There's also that ad from the election:

During the 2016 election, Cruz had to pull a national advertising campaign after Buzzfeed revealed that it featured a soft-core porn actress. In the ad, the actress says, "Maybe you should vote for more than just a pretty face next time," a darkly ironic statement that at the time referred to Marco Rubio, but clearly also applies to the casting choice.

And, finally, there's the Republican stance on porn:

"Pornography, with its harmful effects, especially on children, has become a public health crisis that is destroying the life of millions," the GOP platform draft from last Summer read. And while the "public health crisis" has been addressed in several states, it's supposed to be something the entire Republican party is unified on. Presumably, anyone who had access to Cruz's Twitter account would be in the same party as him, so perhaps this platform does not count for as much as some of the more hard-line conservatives believe.

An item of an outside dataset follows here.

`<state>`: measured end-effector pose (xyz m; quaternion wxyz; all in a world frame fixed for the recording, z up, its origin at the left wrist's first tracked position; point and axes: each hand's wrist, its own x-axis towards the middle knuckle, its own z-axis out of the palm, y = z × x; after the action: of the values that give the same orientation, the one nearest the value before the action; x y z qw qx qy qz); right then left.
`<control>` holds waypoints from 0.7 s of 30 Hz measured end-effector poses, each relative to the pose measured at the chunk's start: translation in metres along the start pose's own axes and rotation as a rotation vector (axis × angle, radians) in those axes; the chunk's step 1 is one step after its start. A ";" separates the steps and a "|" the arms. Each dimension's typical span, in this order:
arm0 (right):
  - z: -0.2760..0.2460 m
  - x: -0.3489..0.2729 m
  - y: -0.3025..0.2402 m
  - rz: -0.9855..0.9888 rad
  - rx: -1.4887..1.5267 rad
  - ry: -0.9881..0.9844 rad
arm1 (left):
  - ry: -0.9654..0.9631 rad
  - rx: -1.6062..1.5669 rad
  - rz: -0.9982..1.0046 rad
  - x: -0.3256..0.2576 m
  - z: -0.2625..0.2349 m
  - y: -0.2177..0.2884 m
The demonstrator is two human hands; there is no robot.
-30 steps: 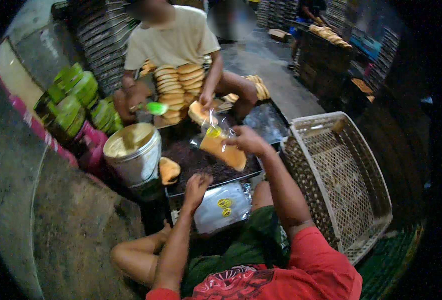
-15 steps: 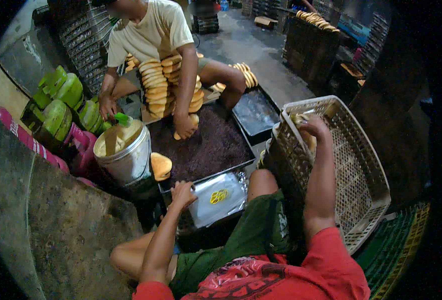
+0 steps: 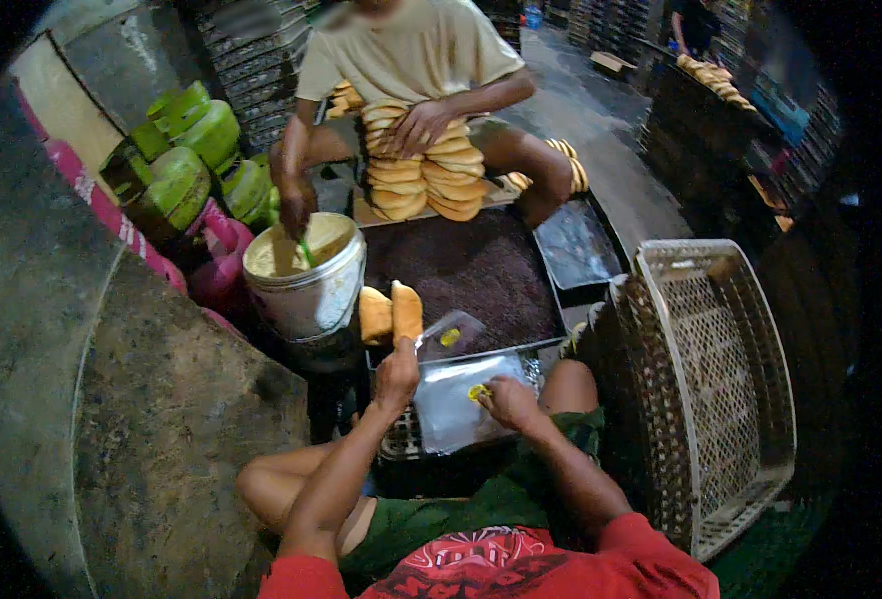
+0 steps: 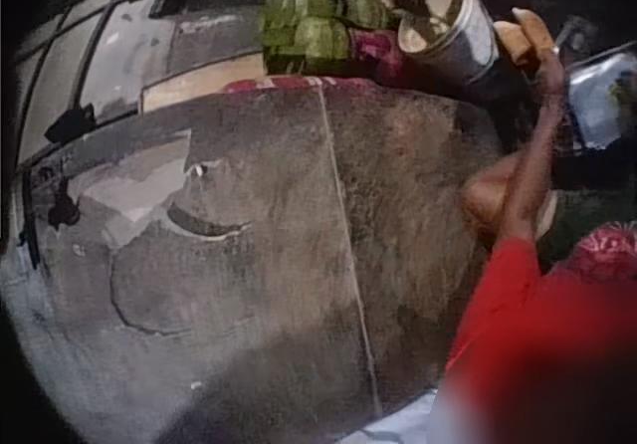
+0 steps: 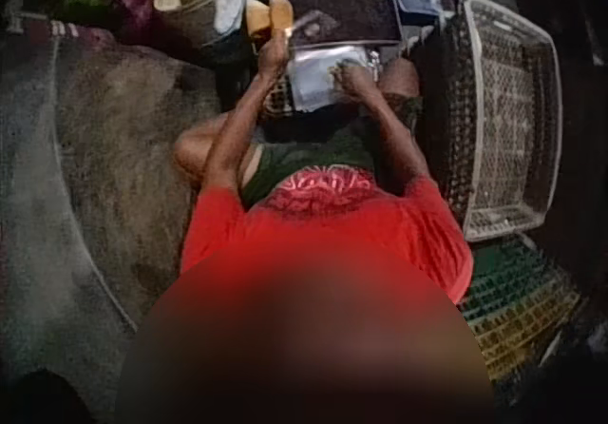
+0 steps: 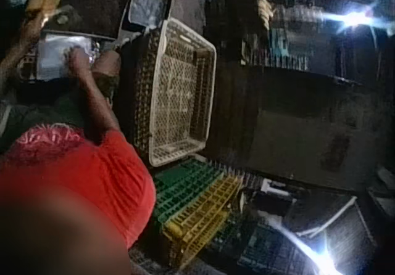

The bottom line? Cruz should stay away from porn for a while:

All of the points above add up to years' worth of headlines that feature "Ted Cruz" and "porn" side by side. As the senator conducts his "internal investigation" into the most recent matter, it would probably be advisable for Cruz to step back a bit and try to distance himself from masturbation- and porn-related drama for a little while. Ted Cruz is many things . . . but a well-oiled on-message PR machine is clearly not one of them.